Histórico do Hospital al-Shifa
Desde o início da guerra de Israel com o Hamas em Gaza, o Hospital al-Shifa tem sido centro de acusações. O grupo terrorista Hamas foi acusado de usar o hospital para fins nefastos. Em setembro passado, a refém britânica-israelense libertada Emily Damari relatou ter sido levada pelos captores ao al-Shifa, descrevendo-o como não um hospital “civil” como retratado na mídia. Ela viu um corpo morto, sangue no chão, terroristas armados e um médico que se apresentou como “Dr. Hamas”.

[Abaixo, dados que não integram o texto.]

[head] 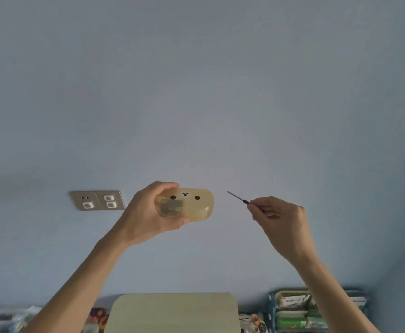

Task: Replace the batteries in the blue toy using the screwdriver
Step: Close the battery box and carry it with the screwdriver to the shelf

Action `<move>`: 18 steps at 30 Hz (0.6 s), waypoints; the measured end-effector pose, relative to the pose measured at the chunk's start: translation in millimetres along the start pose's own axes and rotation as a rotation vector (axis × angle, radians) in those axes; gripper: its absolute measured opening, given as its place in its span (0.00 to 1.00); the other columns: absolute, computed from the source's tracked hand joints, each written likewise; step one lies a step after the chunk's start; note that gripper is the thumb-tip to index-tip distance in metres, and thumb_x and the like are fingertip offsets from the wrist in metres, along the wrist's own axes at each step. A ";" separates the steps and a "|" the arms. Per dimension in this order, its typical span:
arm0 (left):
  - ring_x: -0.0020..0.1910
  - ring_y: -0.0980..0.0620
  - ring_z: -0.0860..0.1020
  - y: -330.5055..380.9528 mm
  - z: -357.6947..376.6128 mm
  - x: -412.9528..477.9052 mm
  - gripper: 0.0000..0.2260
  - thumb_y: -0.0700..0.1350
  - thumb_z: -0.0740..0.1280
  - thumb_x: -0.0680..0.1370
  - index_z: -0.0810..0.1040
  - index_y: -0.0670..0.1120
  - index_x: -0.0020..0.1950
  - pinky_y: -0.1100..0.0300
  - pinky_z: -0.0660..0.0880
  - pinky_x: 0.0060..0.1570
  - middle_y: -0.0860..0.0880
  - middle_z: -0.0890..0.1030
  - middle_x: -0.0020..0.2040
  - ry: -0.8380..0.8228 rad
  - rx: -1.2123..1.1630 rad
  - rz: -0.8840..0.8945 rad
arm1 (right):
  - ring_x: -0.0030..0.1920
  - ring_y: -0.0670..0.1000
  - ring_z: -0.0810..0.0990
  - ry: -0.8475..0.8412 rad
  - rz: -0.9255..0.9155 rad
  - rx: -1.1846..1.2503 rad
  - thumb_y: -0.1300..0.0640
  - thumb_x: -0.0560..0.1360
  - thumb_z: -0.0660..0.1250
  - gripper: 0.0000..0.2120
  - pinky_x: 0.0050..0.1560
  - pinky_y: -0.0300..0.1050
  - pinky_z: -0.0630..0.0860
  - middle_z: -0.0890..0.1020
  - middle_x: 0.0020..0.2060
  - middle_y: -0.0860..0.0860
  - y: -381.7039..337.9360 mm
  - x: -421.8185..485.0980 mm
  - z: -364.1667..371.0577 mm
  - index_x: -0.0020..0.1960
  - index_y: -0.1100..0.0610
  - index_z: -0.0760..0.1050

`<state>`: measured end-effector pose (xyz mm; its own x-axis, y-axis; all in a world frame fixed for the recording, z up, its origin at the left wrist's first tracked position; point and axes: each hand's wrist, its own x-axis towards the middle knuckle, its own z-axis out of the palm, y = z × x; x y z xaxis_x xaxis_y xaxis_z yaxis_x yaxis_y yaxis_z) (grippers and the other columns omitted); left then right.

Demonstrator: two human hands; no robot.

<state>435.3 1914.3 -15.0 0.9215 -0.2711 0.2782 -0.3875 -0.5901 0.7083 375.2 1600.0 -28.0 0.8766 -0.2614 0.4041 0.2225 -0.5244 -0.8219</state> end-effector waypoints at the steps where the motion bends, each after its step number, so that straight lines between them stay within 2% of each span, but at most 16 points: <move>1: 0.61 0.63 0.81 8.3 -3.6 -3.0 0.36 0.52 0.87 0.65 0.78 0.57 0.70 0.69 0.74 0.57 0.60 0.83 0.63 0.015 -0.004 0.008 | 0.37 0.45 0.88 0.011 -0.008 0.005 0.61 0.75 0.78 0.04 0.46 0.43 0.85 0.89 0.35 0.45 -8.5 0.1 -7.3 0.43 0.53 0.88; 5: 0.62 0.58 0.83 36.0 -3.3 -11.5 0.35 0.51 0.87 0.65 0.79 0.55 0.69 0.63 0.77 0.60 0.58 0.84 0.63 0.034 -0.035 0.050 | 0.36 0.46 0.89 0.045 -0.023 0.020 0.61 0.75 0.77 0.05 0.44 0.48 0.85 0.89 0.34 0.47 -34.1 -5.5 -33.9 0.43 0.53 0.87; 9: 0.62 0.60 0.82 69.3 13.2 -1.7 0.33 0.51 0.87 0.65 0.79 0.55 0.68 0.69 0.75 0.57 0.58 0.84 0.62 -0.036 -0.043 0.132 | 0.35 0.46 0.89 0.127 -0.022 -0.017 0.61 0.75 0.76 0.06 0.42 0.57 0.86 0.88 0.32 0.48 -40.1 -19.9 -72.4 0.42 0.52 0.87; 13: 0.62 0.62 0.81 111.9 55.5 19.4 0.33 0.51 0.87 0.65 0.79 0.54 0.68 0.73 0.74 0.55 0.59 0.83 0.61 -0.160 -0.101 0.267 | 0.35 0.46 0.89 0.286 0.018 -0.117 0.62 0.75 0.77 0.06 0.46 0.55 0.87 0.89 0.33 0.49 -36.5 -48.2 -126.2 0.42 0.52 0.87; 18: 0.60 0.64 0.82 185.0 139.6 41.7 0.32 0.46 0.87 0.66 0.80 0.52 0.68 0.77 0.75 0.54 0.58 0.83 0.61 -0.398 -0.233 0.448 | 0.35 0.47 0.89 0.546 0.099 -0.292 0.62 0.75 0.78 0.03 0.49 0.49 0.87 0.89 0.34 0.48 -34.2 -101.8 -203.0 0.44 0.55 0.88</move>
<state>398.2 1687.8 37.1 0.5733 -0.7409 0.3498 -0.6754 -0.1857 0.7136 191.7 1480.0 40.6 0.5256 -0.6556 0.5421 -0.0420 -0.6565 -0.7532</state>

Em outro incidente de setembro anterior, o IDF afirmou ter encontrado armas escondidas em travesseiros e camas de pacientes na ala de maternidade, além de no teto e paredes do complexo. Em dezembro, o pai de uma refém assassinada, Noa Marciano – cujo corpo foi encontrado perto do hospital em novembro de 2023 –, disse que sua filha foi morta por um médico no al-Shifa que injetou ar em suas veias, e que a família recebeu um vídeo do assassinato via Telegram.
Sabem o que Corbyn falou sobre o Irã? Nada. Sobre a Guerra da Síria? Nada. Sobre o 7 de Outubro? Aplaudiu.